Tymczasem Measure dogonił go już i kiedy Al ruszył po ciepłym gładkim szkle ścieżki Proroka, krzyknął, rzucił się za bratem, chciał go zatrzymać. Nim zdążył dotknąć chłopca, Czerwoni chwycili go i odciągnęli. Wrzeszczał na Alvina, żeby wracał, nie szedł tam, nie wchodził do wody…
Alvin słyszał go i był śmiertelnie przerażony. Ale pod wirem tornada, stojąc na wodzie, czekał Jaśniejący Człowiek. Z wnętrza umysłu AIvina wypłynęła taka tęsknota, jakiej doznał Mojżesz na widok krzewu gorejącego. Muszę to obejrzeć, powiedział Mojżesz, i to samo mówił Alvin. Ponieważ coś takiego nie mogło się zdarzyć w naturalnym świecie, to pewne. Nie istniał heks, urok czy zaklęcie, zdolne przywołać tornado albo zmienić w szkło wzburzone jezioro. Alvin nie widział jeszcze i chyba już nie zobaczy nic wspanialszego niż to, co robi ten Czerwony.
I Prorok kochał Alvina. Chłopiec nie miał żadnych wątpliwości. Jaśniejący Człowiek stał kiedyś obok jego łóżka i uczył go. Al pamiętał, że Jaśniejący Człowiek też się wtedy skaleczył. Cokolwiek czynił Prorok, czynił z pomocą własnej krwi i własnego cierpienia. To była prawdziwa tajemnica. Trudno się dziwić, że wchodząc na powierzchnię wody, Al odczuwał niemal nabożny podziw.

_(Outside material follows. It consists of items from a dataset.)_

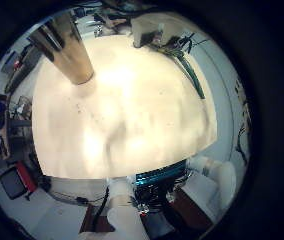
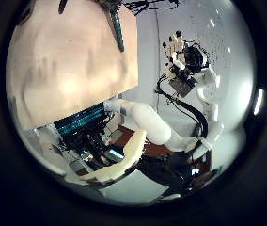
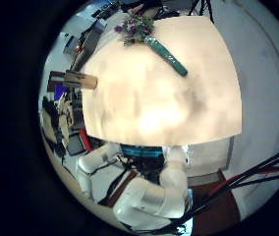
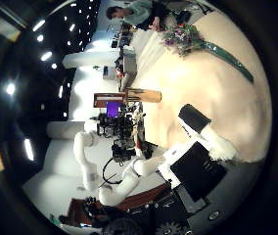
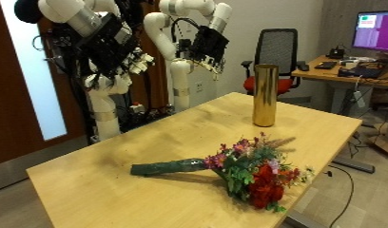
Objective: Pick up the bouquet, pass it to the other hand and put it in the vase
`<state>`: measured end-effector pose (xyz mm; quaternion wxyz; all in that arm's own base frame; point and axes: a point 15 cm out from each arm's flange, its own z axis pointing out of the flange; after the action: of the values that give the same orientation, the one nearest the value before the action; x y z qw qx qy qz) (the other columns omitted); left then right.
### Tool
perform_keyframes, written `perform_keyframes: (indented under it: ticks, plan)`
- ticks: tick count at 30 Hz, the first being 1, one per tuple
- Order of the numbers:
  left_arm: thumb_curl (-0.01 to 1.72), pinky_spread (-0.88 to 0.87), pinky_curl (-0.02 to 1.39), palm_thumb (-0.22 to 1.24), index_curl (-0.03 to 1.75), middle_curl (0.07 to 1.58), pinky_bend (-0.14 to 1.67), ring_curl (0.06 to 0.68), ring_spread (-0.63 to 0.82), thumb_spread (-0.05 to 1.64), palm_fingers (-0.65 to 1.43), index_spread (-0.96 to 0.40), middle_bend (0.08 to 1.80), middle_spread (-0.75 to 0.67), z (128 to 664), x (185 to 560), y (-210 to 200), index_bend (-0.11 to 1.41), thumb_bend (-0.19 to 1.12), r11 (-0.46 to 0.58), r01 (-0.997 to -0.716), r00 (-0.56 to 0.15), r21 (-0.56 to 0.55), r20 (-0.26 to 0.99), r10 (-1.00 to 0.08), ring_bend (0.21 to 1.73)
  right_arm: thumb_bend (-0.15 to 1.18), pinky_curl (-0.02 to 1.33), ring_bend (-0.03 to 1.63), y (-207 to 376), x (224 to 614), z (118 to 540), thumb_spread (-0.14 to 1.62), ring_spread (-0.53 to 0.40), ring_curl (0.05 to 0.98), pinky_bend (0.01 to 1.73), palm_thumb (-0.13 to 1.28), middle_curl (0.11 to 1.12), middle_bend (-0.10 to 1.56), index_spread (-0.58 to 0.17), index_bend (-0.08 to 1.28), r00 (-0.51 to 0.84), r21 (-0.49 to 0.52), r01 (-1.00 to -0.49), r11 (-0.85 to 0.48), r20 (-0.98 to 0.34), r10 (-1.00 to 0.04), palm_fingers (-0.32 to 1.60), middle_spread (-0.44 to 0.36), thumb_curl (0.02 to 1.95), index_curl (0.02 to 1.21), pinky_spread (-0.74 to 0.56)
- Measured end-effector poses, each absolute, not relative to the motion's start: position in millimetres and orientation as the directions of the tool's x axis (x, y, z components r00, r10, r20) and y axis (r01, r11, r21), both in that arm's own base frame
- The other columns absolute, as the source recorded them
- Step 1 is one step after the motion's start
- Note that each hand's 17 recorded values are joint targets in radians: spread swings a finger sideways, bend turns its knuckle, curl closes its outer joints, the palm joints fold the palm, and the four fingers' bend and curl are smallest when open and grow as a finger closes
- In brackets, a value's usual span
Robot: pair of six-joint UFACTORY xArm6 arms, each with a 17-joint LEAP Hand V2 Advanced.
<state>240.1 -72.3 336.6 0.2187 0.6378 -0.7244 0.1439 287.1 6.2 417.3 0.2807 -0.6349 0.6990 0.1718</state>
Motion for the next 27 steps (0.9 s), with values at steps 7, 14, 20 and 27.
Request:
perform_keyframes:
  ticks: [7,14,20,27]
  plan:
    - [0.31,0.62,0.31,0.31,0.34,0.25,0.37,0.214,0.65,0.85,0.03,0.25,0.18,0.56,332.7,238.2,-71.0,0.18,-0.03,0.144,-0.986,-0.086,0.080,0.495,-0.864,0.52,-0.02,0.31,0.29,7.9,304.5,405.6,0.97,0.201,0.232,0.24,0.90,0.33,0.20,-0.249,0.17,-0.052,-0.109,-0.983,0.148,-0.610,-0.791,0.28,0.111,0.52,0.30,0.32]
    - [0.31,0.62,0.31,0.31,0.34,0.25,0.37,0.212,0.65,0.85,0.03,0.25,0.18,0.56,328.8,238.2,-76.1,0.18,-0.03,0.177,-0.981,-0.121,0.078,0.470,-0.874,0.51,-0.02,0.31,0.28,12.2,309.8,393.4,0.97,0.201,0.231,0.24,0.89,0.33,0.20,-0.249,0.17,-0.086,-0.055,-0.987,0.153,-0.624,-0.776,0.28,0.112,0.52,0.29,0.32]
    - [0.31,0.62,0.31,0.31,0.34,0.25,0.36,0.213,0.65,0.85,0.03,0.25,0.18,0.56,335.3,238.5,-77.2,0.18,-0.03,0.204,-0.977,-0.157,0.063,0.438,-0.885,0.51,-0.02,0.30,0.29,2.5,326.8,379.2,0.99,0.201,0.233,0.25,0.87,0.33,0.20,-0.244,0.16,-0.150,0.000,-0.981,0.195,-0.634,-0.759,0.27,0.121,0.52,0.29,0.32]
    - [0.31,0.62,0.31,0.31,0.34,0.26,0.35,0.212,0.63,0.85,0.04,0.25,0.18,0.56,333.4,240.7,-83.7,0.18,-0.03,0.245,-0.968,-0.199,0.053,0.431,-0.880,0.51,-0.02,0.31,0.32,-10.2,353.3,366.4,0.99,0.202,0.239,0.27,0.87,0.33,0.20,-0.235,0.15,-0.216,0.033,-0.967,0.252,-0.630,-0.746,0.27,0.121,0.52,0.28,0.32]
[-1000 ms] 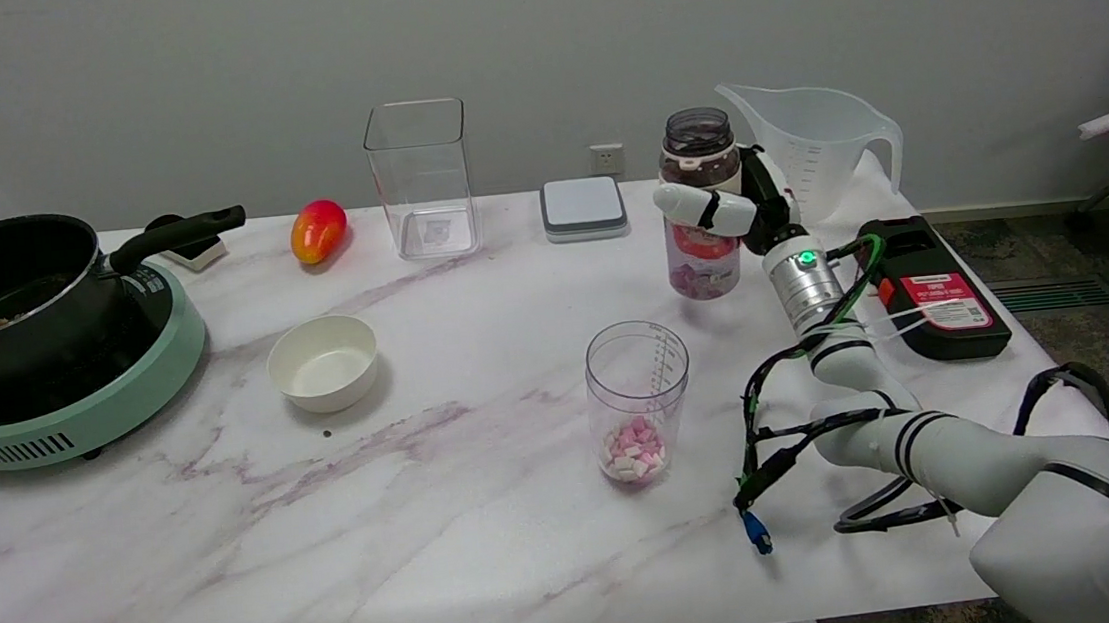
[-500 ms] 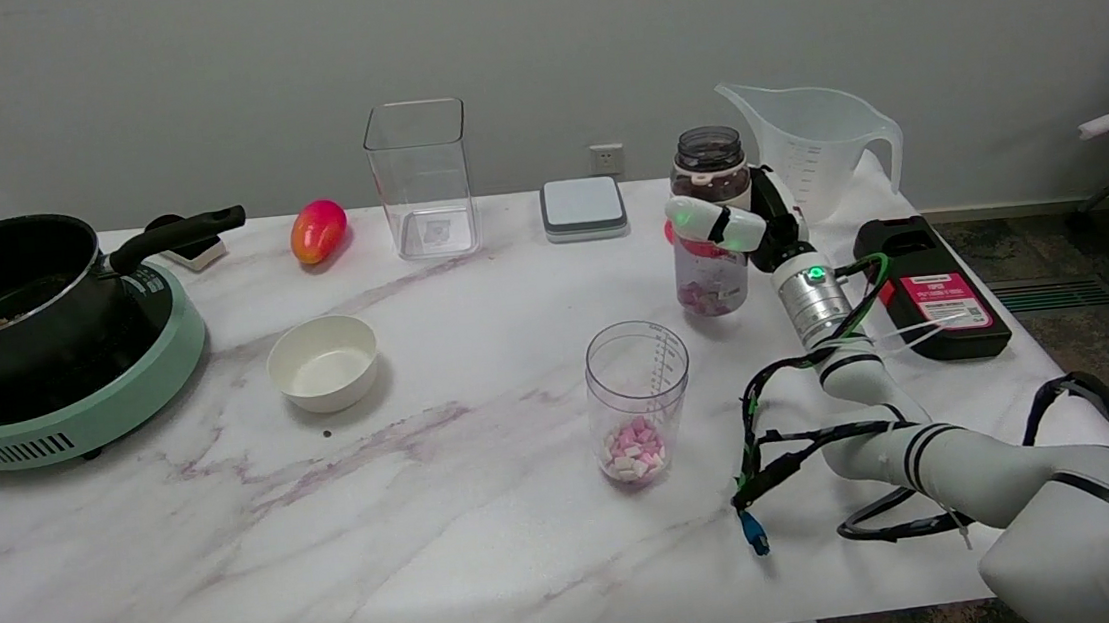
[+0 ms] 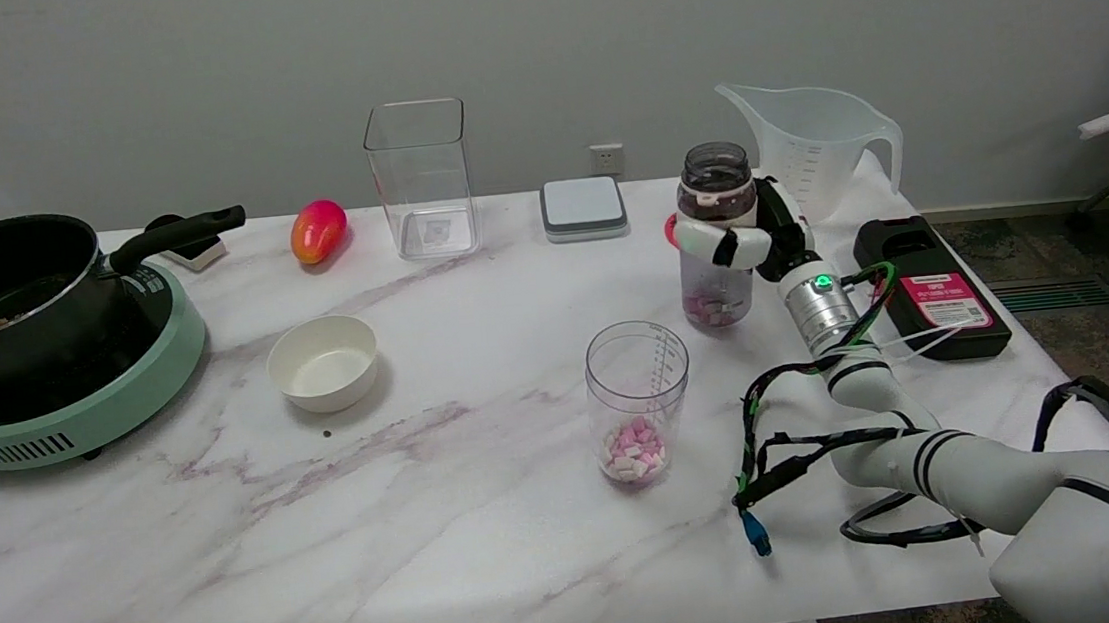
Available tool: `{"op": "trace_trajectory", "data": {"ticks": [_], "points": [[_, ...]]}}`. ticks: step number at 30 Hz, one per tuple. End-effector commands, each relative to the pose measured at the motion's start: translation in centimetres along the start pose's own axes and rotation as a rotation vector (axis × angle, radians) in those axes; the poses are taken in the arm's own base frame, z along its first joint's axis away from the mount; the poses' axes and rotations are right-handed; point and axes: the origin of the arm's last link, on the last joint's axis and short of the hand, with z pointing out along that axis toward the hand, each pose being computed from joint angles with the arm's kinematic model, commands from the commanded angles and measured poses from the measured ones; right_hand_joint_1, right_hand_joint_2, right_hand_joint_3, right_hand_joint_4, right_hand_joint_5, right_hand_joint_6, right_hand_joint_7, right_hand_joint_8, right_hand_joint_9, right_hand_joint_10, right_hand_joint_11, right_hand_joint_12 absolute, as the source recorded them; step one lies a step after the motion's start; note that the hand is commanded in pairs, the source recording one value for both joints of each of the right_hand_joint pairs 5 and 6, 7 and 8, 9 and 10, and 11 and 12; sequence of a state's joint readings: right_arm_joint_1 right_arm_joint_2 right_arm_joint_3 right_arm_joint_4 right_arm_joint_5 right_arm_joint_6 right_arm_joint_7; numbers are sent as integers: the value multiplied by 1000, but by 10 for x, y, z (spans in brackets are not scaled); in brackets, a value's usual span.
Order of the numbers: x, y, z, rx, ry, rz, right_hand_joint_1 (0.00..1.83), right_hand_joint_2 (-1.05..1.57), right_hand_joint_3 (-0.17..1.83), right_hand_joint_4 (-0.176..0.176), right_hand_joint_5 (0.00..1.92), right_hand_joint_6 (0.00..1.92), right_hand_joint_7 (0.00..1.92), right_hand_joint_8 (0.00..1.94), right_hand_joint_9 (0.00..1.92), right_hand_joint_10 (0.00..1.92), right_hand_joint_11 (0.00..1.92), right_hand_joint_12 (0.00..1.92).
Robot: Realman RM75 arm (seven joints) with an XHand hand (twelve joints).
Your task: Place the bottle onto the table.
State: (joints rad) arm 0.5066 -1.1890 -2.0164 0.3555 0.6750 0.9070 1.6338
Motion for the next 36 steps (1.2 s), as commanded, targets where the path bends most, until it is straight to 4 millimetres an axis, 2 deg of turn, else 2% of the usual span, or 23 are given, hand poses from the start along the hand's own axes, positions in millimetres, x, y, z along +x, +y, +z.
{"op": "trace_trajectory", "data": {"ticks": [1, 5, 7, 9, 19, 24, 26, 30, 36], "points": [[4, 2, -6, -4, -5, 5, 1327, -303, 989, 0, 758, 758, 1158, 1158, 985, 985, 838, 838], [3, 2, -7, 1, -8, 6, 1298, -512, 1042, 0, 633, 633, 1082, 1082, 863, 863, 705, 705], [3, 1, -7, 4, -9, 7, 1269, -738, 1139, 0, 541, 541, 1032, 1032, 662, 662, 626, 626], [4, 1, -7, 4, -8, 7, 1254, -792, 1087, 0, 472, 472, 971, 971, 613, 613, 617, 617], [19, 0, -11, 5, 5, -13, 1232, -897, 1035, 0, 349, 349, 845, 845, 563, 563, 606, 606], [34, -2, -15, 3, 12, -51, 1207, -1047, 1039, 0, 193, 193, 492, 492, 458, 458, 567, 567], [39, -2, -18, 4, 13, -61, 1204, -1047, 1031, 0, 136, 136, 442, 442, 442, 442, 546, 546], [51, -11, -23, 40, 21, -73, 1198, -1047, 958, 0, 84, 84, 392, 392, 433, 433, 540, 540], [66, -26, -33, 86, 11, -81, 1209, -1047, 974, 0, 40, 40, 370, 370, 430, 430, 547, 547]]}}
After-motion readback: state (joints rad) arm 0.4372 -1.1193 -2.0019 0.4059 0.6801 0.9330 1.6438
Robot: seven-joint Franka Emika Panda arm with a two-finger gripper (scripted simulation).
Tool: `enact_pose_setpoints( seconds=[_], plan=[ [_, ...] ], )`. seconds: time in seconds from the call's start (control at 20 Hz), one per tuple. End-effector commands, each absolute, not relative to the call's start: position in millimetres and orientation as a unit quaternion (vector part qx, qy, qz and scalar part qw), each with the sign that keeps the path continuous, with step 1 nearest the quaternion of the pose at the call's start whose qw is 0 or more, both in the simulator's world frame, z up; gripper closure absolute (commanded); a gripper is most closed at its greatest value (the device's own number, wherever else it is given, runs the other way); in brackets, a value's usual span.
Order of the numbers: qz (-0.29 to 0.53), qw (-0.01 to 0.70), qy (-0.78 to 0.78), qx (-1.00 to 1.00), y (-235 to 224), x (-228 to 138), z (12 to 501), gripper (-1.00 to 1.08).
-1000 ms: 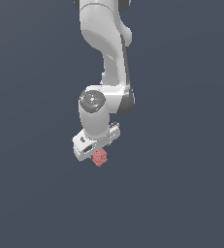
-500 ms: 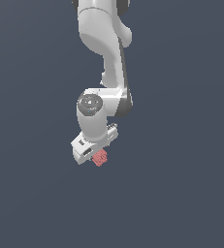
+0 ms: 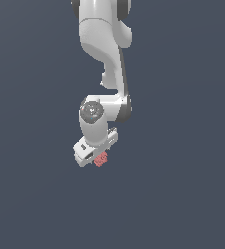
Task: Pick up the object and move it to a goal position.
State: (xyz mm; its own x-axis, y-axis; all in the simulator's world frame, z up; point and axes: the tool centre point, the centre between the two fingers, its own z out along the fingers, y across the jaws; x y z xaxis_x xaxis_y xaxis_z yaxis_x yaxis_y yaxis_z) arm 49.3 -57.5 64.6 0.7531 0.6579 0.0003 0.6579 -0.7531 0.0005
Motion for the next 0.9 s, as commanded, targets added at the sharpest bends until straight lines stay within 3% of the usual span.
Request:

Za jego plecami ścieżka rozpływała się, zanikała. Czuł fale muskające mu pięty. Bał się, ale póki szedł naprzód, nic mu nie groziło. I wreszcie stanął obok Proroka, który wziął go za rękę.
— Stań ze mną! — zawołał. — Stań tutaj, w oku krainy, i patrz!